To enter God's rest requires we abide in full surrender to His will, in perfect trust of His power. We learn to rest from our works "as God did from His" (Heb. 4:10). It requires diligence, however, to enter God's rest (Heb. 4:11). To "rest from our labors" does not mean we have stopped working; it means we have stopped the laborious work of the flesh and sin. It means we have entered the eternal works which He brings forth through us.

The turmoil caused by unbelief is brought to rest by faith. The strife rooted in unforgiveness is removed by love. Our fearful thoughts, He arrests through trust; our many questions are answered by His wisdom. Such is the mind which has entered the rest of God.
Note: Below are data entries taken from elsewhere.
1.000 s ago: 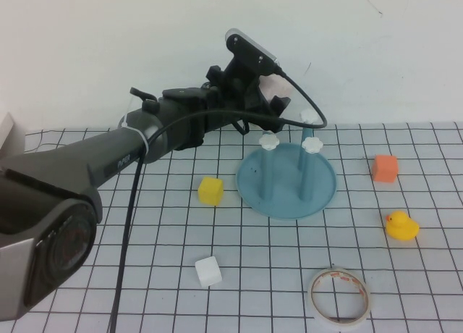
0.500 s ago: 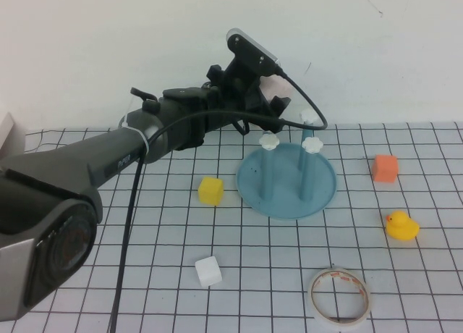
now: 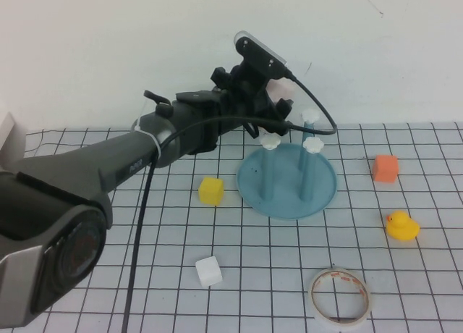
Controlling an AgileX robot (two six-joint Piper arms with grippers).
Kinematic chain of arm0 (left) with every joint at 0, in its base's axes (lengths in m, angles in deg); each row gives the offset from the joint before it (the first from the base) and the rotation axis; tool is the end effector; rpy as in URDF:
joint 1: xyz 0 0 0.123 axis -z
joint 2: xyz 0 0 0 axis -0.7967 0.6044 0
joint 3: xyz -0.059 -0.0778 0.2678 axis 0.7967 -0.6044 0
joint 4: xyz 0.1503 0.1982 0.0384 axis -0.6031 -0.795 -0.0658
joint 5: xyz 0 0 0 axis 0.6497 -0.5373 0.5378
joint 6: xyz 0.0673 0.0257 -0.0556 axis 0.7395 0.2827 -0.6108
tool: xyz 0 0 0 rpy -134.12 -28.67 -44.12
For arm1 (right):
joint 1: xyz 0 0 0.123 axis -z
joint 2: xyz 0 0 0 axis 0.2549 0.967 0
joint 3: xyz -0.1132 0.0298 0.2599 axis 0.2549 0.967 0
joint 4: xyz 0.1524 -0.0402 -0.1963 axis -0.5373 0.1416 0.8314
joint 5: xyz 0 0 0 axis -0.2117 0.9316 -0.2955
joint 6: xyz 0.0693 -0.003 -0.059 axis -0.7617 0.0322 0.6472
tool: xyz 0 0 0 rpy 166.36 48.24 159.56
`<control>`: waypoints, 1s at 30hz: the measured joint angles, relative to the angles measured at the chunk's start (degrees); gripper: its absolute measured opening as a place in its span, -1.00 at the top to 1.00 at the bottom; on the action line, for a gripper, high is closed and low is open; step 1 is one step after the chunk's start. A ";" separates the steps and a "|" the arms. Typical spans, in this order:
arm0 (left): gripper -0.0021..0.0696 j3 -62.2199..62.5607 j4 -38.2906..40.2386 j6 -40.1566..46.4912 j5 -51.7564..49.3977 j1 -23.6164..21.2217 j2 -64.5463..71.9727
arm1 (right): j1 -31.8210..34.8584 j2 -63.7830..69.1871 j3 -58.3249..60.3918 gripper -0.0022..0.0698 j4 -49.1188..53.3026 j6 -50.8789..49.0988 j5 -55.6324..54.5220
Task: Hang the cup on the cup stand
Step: Place the cup on the cup holder
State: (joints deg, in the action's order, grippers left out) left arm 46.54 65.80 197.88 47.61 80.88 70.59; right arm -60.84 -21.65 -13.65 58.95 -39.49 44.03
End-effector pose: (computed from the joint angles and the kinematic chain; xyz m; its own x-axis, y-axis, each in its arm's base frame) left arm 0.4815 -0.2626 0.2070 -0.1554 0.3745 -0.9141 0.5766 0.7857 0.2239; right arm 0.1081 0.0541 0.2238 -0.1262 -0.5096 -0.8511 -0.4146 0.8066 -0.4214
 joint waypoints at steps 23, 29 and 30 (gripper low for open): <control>-0.60 0.00 1.57 0.53 13.66 3.01 -0.10 | 0.00 0.00 0.00 0.94 0.83 0.00 1.07; -0.60 0.00 1.57 0.53 12.33 3.01 -0.10 | 0.00 0.00 0.00 0.94 1.04 0.00 1.07; -0.60 0.00 1.57 0.53 12.25 3.01 -0.10 | 0.00 0.00 0.00 0.94 1.16 0.00 1.07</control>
State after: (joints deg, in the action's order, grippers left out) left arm 46.54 67.37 198.41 59.85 83.89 70.49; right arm -60.84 -21.65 -13.65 60.11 -39.49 45.10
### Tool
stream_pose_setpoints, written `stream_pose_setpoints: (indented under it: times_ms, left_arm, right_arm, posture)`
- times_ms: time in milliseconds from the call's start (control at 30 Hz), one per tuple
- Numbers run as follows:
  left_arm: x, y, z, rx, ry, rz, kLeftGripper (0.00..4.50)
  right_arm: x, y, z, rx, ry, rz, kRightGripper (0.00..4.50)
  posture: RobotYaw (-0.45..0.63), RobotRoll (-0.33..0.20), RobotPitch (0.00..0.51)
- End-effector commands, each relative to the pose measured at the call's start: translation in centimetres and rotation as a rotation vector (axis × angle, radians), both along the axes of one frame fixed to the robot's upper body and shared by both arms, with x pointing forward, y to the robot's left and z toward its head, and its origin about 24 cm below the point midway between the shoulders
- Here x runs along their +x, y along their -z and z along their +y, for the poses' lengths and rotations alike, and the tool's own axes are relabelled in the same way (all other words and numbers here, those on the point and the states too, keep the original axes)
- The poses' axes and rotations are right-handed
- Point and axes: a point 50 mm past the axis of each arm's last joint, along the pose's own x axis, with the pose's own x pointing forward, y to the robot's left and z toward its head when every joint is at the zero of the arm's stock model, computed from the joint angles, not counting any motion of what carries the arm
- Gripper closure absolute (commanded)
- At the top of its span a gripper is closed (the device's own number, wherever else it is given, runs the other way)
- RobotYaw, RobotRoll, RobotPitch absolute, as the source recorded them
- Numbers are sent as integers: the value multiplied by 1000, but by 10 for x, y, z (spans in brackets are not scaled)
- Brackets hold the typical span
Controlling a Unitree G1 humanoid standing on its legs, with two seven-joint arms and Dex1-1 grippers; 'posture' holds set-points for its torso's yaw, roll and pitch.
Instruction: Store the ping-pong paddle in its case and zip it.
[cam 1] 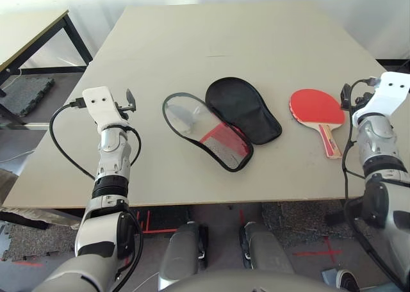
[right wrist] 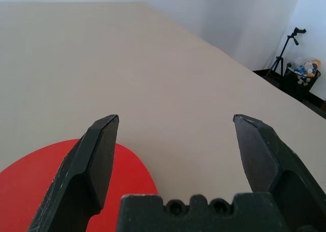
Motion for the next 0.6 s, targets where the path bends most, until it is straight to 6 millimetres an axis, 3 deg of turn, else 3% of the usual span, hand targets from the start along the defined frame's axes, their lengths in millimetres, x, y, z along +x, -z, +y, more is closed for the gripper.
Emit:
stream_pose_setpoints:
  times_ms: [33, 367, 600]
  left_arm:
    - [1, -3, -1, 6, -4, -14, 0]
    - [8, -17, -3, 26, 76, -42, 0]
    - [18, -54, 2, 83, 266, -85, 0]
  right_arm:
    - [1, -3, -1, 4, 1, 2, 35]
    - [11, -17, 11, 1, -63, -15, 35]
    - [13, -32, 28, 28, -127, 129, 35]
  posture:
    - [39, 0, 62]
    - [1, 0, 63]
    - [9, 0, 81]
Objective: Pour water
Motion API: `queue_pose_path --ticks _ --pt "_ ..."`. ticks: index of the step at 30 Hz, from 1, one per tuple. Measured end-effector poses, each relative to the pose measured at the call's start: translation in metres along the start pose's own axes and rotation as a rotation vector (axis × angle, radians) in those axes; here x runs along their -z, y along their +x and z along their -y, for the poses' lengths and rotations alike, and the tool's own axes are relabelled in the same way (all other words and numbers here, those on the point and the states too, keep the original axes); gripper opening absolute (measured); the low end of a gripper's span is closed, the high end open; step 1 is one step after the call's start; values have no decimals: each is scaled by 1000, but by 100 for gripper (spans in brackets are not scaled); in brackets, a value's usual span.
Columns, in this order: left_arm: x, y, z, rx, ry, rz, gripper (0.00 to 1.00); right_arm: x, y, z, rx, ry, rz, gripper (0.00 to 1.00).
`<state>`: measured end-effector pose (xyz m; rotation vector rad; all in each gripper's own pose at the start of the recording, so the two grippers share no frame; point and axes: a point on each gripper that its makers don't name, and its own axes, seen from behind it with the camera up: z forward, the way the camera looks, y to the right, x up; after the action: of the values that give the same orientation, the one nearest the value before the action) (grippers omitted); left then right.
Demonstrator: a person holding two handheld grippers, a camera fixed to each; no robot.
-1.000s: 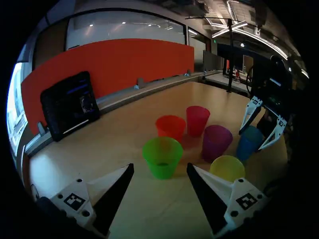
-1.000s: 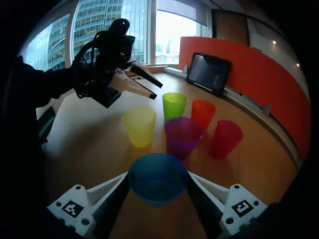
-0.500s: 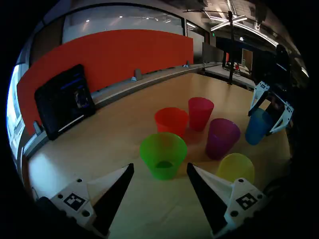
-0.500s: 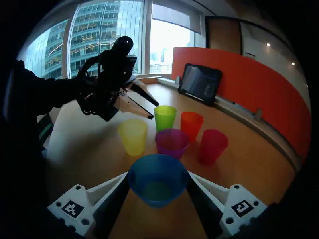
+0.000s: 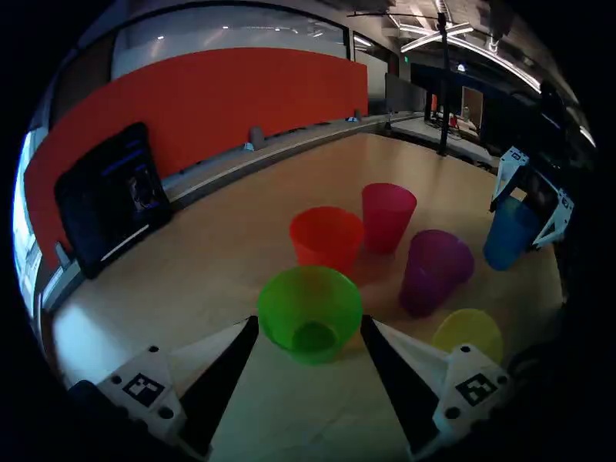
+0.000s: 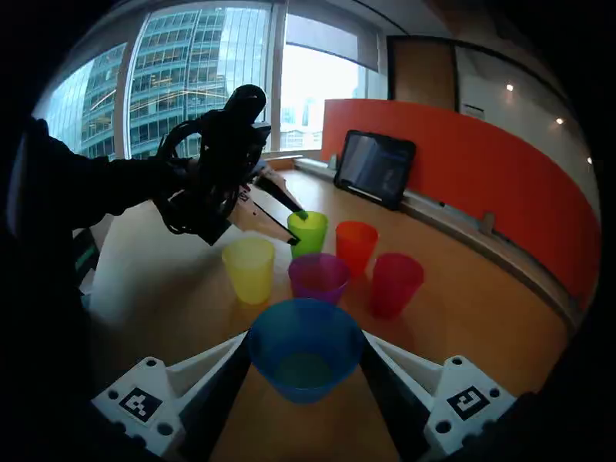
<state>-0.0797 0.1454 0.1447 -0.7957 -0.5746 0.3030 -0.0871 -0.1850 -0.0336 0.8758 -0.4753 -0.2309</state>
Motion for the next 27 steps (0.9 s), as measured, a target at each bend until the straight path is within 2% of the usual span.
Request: queue_pose_path --ticks 6,14,18,27 --pt "-8 0 0 -4 -4 17 99 3 -1 -2 -3 -6 -1 94" --pt "-12 7 0 8 -1 1 98 4 -3 -4 -6 -7 -2 94" --pt "-13 7 1 5 6 0 89 4 -2 -4 -6 -8 -5 93" --pt "-9 13 3 8 15 -14 89 6 2 -5 -5 -13 -15 94"
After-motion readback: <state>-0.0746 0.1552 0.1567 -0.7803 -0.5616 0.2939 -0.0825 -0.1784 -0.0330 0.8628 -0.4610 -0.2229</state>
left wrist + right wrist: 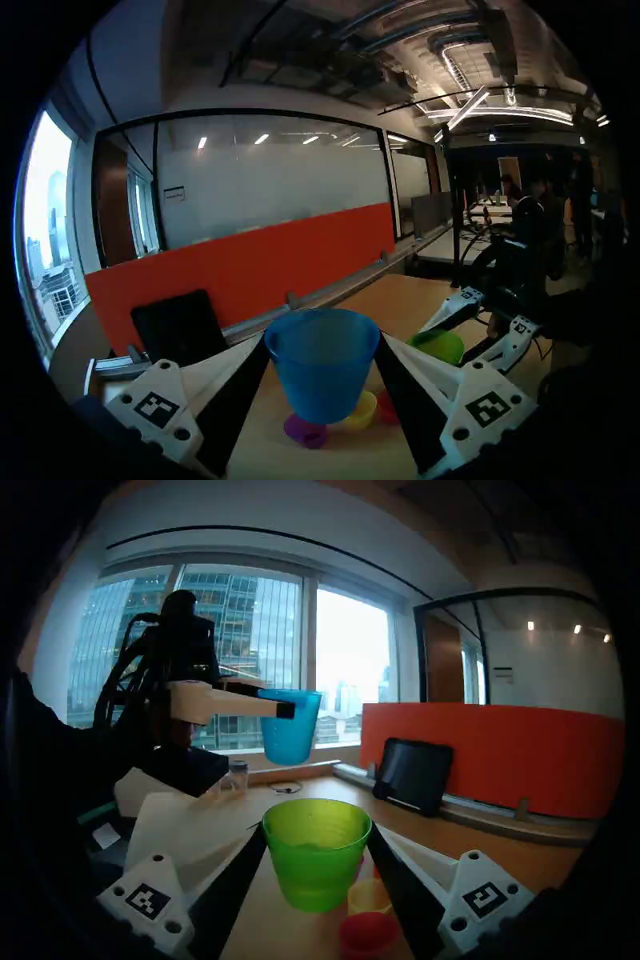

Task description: Pour water

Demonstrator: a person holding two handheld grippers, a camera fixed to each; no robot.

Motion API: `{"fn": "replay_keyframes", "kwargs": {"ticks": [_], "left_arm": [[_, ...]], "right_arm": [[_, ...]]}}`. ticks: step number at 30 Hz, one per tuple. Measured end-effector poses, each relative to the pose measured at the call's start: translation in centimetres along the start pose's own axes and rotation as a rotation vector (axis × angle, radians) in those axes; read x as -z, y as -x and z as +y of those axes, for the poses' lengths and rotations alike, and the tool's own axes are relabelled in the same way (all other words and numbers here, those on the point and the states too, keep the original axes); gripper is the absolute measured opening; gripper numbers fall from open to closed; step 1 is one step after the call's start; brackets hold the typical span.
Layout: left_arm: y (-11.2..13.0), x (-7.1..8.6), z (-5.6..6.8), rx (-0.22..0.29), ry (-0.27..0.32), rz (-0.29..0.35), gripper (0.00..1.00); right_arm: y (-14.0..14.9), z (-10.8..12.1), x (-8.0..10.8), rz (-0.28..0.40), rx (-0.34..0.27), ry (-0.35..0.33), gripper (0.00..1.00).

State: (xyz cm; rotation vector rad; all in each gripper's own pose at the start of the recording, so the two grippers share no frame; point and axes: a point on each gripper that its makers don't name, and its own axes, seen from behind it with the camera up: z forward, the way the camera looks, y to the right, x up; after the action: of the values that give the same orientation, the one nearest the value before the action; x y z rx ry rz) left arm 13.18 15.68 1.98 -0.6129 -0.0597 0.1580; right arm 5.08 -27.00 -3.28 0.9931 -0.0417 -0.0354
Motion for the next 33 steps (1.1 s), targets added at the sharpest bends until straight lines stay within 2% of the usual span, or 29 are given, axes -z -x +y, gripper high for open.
{"fn": "replay_keyframes", "kwargs": {"ticks": [9,15,33], "left_arm": [[6.0,-0.5,0.2,0.049,0.017,-0.085,0.89],[9.4,-0.8,0.8,0.065,0.038,-0.139,0.89],[16.2,-1.2,3.9,0.056,0.107,-0.276,0.89]], "right_arm": [[2.3,0.9,1.7,-0.08,-0.028,0.016,0.91],[3.9,1.2,2.7,-0.142,-0.015,0.02,0.91],[9.6,0.5,4.9,-0.327,0.02,-0.026,0.92]]}}
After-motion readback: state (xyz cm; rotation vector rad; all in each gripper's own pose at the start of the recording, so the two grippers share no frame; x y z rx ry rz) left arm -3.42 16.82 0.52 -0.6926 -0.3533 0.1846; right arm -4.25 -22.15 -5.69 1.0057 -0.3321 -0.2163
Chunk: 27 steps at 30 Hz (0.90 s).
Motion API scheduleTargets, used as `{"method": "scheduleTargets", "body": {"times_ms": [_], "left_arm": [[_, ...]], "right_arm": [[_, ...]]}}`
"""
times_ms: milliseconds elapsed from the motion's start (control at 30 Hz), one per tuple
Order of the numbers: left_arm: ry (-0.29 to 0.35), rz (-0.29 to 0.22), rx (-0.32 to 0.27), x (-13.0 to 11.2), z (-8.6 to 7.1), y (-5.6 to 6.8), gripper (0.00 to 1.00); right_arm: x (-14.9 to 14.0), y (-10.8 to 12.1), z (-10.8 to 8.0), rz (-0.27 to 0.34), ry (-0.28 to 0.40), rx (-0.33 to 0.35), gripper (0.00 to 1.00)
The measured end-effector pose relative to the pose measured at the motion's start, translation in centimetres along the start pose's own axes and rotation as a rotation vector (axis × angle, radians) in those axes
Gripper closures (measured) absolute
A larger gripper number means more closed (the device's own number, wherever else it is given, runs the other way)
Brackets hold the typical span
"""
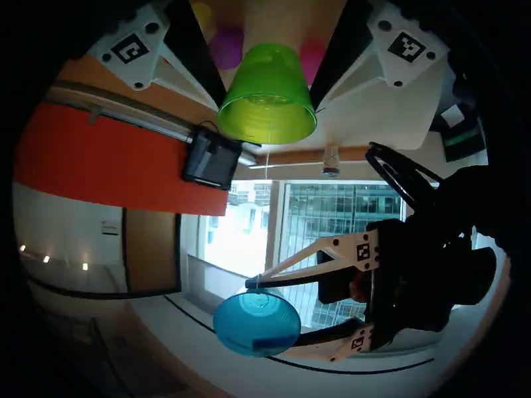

The church needs to possess the knowledge of God's ways, for herein do we enter His rest (Heb. 3:8 12). We gain such knowledge through obedience to God's Word during conflicts. As we obey God through the testings of life, we learn how to deal with situations as God would. Consequently, it is of the utmost value to hear what God is speaking to us, and especially so when life seems to be a wilderness of hardship and trials.

Therefore, the Spirit says, Today if you hear His voice, do not harden your hearts as when they provoked Me, as in the day of trial in the wilderness. . . . Therefore I was angry with this generation, and said, "They always go astray in their heart; and they did not know My ways"; as I swore in My wrath, they shall not enter My rest. -- Hebrews 3:7-8,10-11

He says, "they always go astray in their heart . . . they did not know My ways . . . they shall not enter My rest." Let us understand: Knowing God's ways leads to His rest.

We must see that there is no rest in a hardened heart. There is no rest when we rebel against God. Our rest comes from becoming honest about our needs and allowing Christ to change us.

Thus Jesus said, "learn from Me . . . and you shall find rest for your souls" (Matt. 11:29). Stop fighting with God and learn from Him! Let His Word put to death the torments of the sin nature. Cease struggling, cease wrestling against the Blessed One. Trust Him! For eventually His Word will plunder the defenses of your heart. Be committed to your surrender! In time He shall no longer use adversity to reach your heart, for you shall delight in being vulnerable to Him. Continue your diligent yielding until even His whisper brings sweet trembling to your soul. Far more precious than the men of a hundred nations is one man perfectly given to the Spirit of God. This man is God's tabernacle, the one to whom God looks . . . and is well-pleased.

He says, "Heaven is My throne, and the earth is My footstool. Where then is a house you could build for Me? And where is a place that I may rest? For My hand made all these things, thus all these things came into being" (Isa. 66:1 2). Yet, incredibly, one man with one quality of heart captures the attention and promise of God. "But to this one I will look, to him who is humble and contrite of spirit, and who trembles at My word" (v. 2).

God looks to the man who trembles when He speaks. For in him the holy power of the Most High can, without striving, abide in perfect peace. He has learned the ways of God; he delights in obedience. He has chosen to give God what He asks: nothing less than all he is. In return, this man becomes a place, a holy place, where God Himself can rest.